Linda Hoye's Blog, page 186

May 13, 2014

A Day In Retiree Life

Lilac May 2014-1-2I spent some time in my garden this morning. Traditionally, here in Kamloops, the May long weekend is the time where it’s deemed safe to plant your garden. I pushed the envelope by planting my peas in late March (and they’re doing wonderful, thank you very much!) and radishes, lettuce, and carrots in late April (they’re up and doing well!).


I had put a few of the tomato plants I started from seed (thirty plants; four varieties) in the ground a few weeks ago a few weeks ago and surrounded them with my walls o’ water to keep them safe in case we got a late frost. I planted the rest a week or so ago (supplementing them with aspirin, fish parts, and eggshells in the holes) and today decided to remove the protective walls.


In addition, I have planted five pepper plants (which I started from seed a couple of months ago), spaghetti squash, crookneck squash, mojito mint, basil, nasturtium, borage, rainbow Swiss chard, and a couple of other varieties of radish and lettuce. I keep meaning to take pictures of my plot in the community garden. I will. Soon.


This afternoon, Gerry and I went out into the back yard and played croquet. Yes, croquet. Just the two of us. Just because we felt like it. I joked that we should don our finest attire and brew up a spot o’tea to enjoy while we played (a la Downton Abbey) but we decided to forgo the English finery for today.


Then, I spent a pleasant hour on the upper deck reading. I just started a book I picked up from the library this morning: May Sarton’s At Seventy: A Journal.  I love her appreciation for simple things: tending a garden, a simple breakfast of bread and homemade jam, a yellow goldfinch; many of the same things I find myself finding pleasure in these days.

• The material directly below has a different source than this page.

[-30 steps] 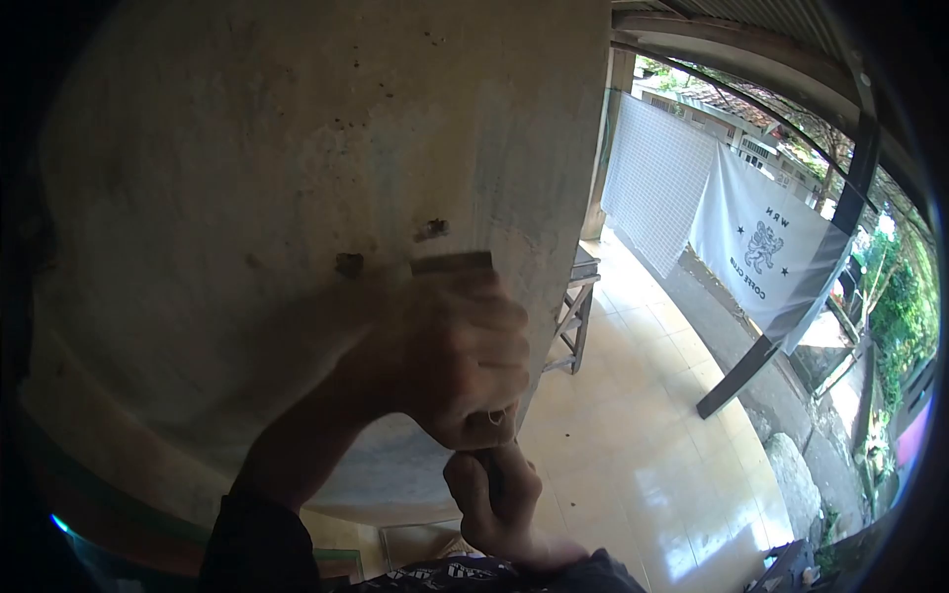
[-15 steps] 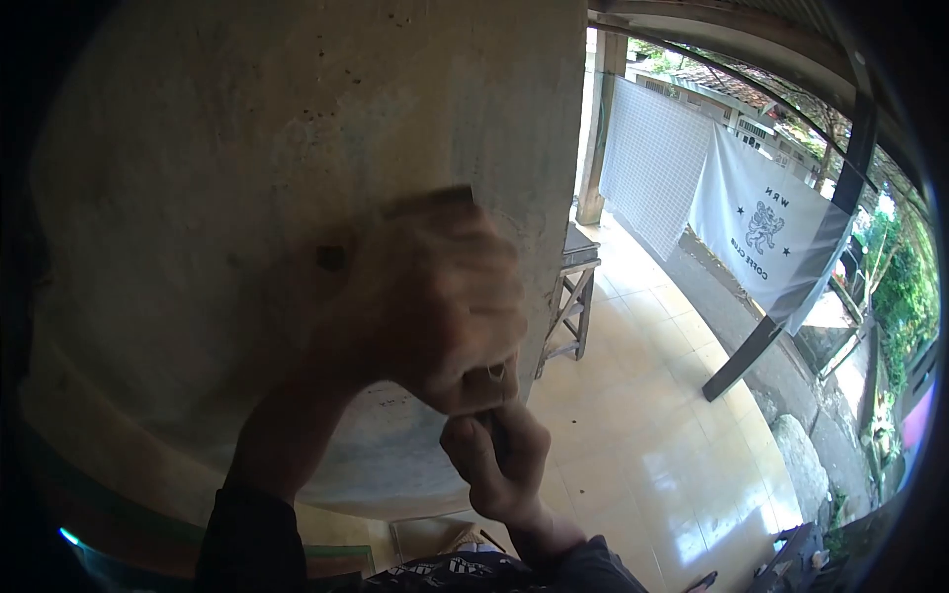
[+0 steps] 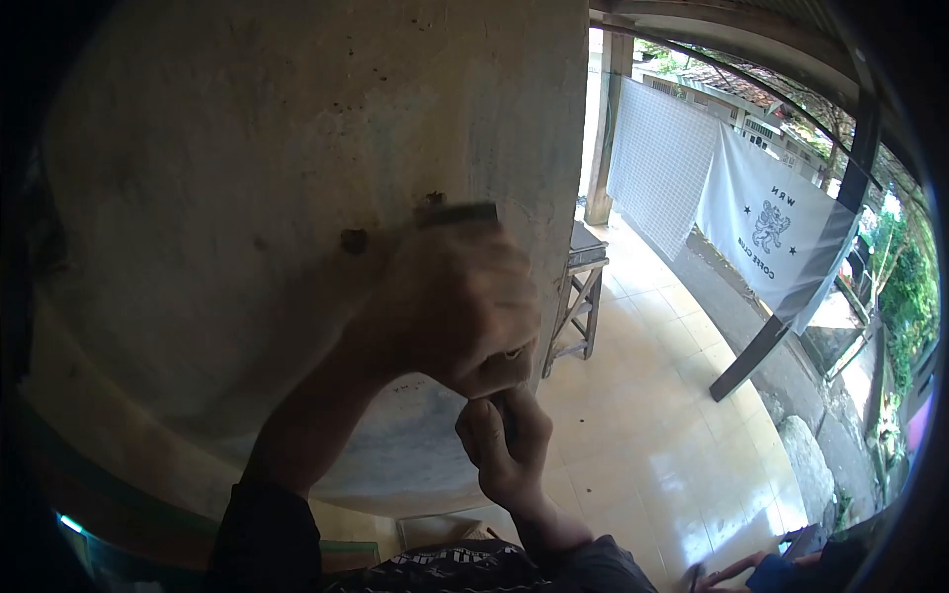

I enjoyed one of Sarton’s earlier books a few years ago, Journal of a Solitude, and look forward to this one too. Her first words in Solitude echo my own experience:


“I am here alone for the first time in weeks, “to take up my ‘real’ life again at last. That is what is strange—that friends, even passionate love, are not my real life, unless there is time alone in which to explore what is happening or what has happened.”


Now, it’s almost five o’clock and I’m thinking about the new pork recipe I’m planning on supper. Cooking is much different these days than it was when I was working, when usually the last thing I wanted to think about at the end of the day was preparing a meal.


These days I’m trying new recipes, browsing Pinterest for inspiration, watching the Food Network, and having a blast. I even bought a new Jamie Oliver cookbook today with a gift card I’ve been saving for something special. I prepared a couple of recipes I saw him make on TV last week that were a huge success (Mothership roast salmon and, with the leftovers, Salmon filo pie. De-lish-ious!) . Plus, I really like his food philosophy.


Other than this blog post I didn’t get any actual writing done today. (Although it’s said among writers that even when we’re not physically writing we’re thinking about writing and so, in some ways, we’re always writing.) I’m pleased with the progress I’ve been making on the synopsis and outline for my current project. I have good intentions of getting my tushie into my office for focused writing time every day but some days, gardening, reading, and now it seems, croquet, just get in the way.


And I’m A-Okay with that.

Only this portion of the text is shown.